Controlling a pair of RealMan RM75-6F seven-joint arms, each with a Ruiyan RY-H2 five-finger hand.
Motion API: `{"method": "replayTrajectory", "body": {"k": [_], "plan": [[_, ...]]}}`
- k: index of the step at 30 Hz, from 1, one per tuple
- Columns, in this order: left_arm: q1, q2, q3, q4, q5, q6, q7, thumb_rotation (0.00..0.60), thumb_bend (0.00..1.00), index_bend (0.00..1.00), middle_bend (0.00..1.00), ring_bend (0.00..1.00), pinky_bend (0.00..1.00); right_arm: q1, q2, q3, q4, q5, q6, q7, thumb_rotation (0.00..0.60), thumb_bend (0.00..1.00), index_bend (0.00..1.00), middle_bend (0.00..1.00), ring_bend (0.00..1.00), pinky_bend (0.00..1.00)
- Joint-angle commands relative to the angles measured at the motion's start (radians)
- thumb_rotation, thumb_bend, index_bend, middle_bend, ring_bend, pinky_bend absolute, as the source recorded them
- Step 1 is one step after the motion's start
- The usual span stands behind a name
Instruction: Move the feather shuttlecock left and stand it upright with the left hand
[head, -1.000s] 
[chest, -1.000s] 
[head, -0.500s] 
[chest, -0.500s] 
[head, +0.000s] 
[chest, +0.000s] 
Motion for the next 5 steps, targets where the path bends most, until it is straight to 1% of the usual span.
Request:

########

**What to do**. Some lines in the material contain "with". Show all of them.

**Solution to this task**.
Controlling a pair of RealMan RM75-6F seven-joint arms, each with a Ruiyan RY-H2 five-finger hand.
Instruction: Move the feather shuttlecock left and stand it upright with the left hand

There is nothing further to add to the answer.